LOS ANGELES — A new report by researchers at the University of California, Riverside; Syracuse University; and the University of Iowa, titled, “Measuring and Disrupting Anti-Ad Blockers Using Differential Execution Analysis,” is shedding light on the often-secretive measures taken by top websites to thwart ad blocking software installed on consumers’ computers.
The rise in ad blocking is one of 2017’s top concerns for online advertisers and publishers, and a trend that is certain to continue into the future, putting action plans on the front burner for 2018 and beyond, as today’s e-commerce ecosystem struggles to regain revenue lost to ad blockers.
According to the report, while millions of people use adblockers to remove intrusive and malicious ads as well as to protect themselves against tracking and pervasive surveillance, online publishers consider adblockers a major threat to the ad-powered “free” web.
“[Publishers] have started to retaliate against adblockers by employing anti-adblockers which can detect and stop adblock users. To counter this retaliation, adblockers, in turn, try to detect and filter anti-adblocking scripts,” the report said. “This back and forth has prompted an escalating arms race between adblockers and anti-adblockers.”

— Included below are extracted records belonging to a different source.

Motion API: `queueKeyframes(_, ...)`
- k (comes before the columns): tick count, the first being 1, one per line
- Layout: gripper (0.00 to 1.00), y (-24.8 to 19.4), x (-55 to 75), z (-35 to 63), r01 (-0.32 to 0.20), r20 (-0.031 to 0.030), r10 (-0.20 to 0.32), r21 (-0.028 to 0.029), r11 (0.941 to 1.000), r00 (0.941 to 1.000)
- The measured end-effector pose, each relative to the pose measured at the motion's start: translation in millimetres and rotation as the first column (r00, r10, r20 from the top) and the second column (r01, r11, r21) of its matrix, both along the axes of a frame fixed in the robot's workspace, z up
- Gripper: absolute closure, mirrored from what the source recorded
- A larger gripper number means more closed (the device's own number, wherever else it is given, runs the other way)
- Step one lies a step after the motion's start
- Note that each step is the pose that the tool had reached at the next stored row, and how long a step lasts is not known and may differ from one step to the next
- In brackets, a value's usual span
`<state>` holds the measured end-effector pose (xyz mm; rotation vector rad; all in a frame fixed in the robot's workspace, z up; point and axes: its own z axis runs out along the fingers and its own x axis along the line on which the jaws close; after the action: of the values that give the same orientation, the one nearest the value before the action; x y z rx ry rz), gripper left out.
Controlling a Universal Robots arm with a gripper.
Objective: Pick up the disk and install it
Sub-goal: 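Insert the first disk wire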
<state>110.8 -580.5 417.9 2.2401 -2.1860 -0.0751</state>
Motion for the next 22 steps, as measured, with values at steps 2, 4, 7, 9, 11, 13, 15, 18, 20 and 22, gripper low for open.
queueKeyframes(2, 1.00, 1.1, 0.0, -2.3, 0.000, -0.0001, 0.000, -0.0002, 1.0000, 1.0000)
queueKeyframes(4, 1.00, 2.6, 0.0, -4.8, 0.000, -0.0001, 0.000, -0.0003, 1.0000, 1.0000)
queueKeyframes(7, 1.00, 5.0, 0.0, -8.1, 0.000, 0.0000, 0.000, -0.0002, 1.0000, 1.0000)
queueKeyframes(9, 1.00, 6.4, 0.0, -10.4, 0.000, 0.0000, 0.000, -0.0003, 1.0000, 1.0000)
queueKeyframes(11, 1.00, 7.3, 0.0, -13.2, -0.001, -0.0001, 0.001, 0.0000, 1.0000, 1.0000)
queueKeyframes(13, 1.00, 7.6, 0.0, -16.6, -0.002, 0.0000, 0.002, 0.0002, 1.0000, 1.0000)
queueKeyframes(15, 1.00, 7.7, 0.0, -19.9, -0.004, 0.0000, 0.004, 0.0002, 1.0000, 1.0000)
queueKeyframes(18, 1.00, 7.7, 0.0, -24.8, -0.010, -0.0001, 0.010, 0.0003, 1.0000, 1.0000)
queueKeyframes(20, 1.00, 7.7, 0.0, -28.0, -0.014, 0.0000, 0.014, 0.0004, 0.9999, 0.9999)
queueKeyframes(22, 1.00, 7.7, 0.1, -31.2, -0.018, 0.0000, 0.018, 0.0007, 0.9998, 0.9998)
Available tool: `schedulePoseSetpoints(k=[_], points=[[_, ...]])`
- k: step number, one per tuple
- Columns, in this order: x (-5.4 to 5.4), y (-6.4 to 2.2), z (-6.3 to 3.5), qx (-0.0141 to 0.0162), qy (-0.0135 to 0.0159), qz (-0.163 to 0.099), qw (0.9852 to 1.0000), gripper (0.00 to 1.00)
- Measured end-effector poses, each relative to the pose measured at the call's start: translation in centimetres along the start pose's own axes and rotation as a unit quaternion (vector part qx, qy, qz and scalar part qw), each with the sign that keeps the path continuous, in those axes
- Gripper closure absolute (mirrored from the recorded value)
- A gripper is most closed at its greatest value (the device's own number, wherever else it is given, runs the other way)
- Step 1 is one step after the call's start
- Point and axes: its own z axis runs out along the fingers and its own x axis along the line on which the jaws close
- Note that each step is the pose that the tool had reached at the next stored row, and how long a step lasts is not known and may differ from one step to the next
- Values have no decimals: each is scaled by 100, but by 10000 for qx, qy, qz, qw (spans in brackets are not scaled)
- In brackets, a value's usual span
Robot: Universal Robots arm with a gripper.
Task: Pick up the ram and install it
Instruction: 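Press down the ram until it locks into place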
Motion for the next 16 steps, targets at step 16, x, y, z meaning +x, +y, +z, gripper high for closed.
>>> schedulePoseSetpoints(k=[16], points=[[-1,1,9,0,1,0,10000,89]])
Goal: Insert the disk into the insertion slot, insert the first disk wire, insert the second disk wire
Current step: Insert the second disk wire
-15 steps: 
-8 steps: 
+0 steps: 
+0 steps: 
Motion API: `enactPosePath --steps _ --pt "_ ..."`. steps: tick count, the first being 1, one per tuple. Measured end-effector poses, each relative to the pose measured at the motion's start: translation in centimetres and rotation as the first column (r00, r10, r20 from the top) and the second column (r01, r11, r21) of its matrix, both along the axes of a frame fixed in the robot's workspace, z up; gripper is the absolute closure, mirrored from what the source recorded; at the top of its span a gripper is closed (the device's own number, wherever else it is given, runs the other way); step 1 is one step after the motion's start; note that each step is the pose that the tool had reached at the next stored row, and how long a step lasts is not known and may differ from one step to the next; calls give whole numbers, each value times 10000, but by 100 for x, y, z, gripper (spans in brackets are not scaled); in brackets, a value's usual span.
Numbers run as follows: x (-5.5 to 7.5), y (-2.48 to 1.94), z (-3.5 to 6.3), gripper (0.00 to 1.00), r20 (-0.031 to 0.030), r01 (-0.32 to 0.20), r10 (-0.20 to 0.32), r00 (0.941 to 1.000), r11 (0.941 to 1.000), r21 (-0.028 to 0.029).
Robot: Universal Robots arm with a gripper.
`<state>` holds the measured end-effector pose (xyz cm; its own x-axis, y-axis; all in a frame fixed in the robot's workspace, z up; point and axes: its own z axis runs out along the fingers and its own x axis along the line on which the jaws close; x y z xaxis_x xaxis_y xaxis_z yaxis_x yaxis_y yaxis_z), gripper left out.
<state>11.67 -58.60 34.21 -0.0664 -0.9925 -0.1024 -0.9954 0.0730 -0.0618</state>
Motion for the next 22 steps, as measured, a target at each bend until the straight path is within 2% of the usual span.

The report’s authors are seeking to develop a comprehensive understanding of anti-adblockers, with the ultimate aim of enabling adblockers to bypass state-of-the-art anti-ad blockers. Presenting a differential execution analysis to automatically detect and analyze this evolving technology, the authors’ collected execution traces by visiting websites with and without ad blockers.
“Through differential execution analysis, we are able to pinpoint the conditions that lead to the differences caused by anti-ad blocking code,” the report said. “Using our system, we detect anti-adblockers on 30.5 percent of the Alexa top 10,000 websites, which is [5 to 52] times more than reported in prior literature.”
The report notes that unlike prior work which was limited to detecting visible reactions (e.g., warning messages) by anti-adblockers, this new approach can discover attempts to detect adblockers even when there is no visible reaction.
“From manually checking one-third of the detected websites,” the report explained, “we find that the websites that have no visible reactions constitute [more than 90 percent] of the cases, completely dominating the ones that have visible warning messages.”
Based on these findings, the authors intend to further develop JavaScript rewriting and API hooking based solutions (the latter implemented as a Chrome extension) to help ad blockers bypass state-of-the-art anti-ad blockers.
“We believe it is crucial that adblockers keep pace with anti-adblockers in the rapidly escalating technological arms race,” the report concluded. “Our work represents an important step in this direction.”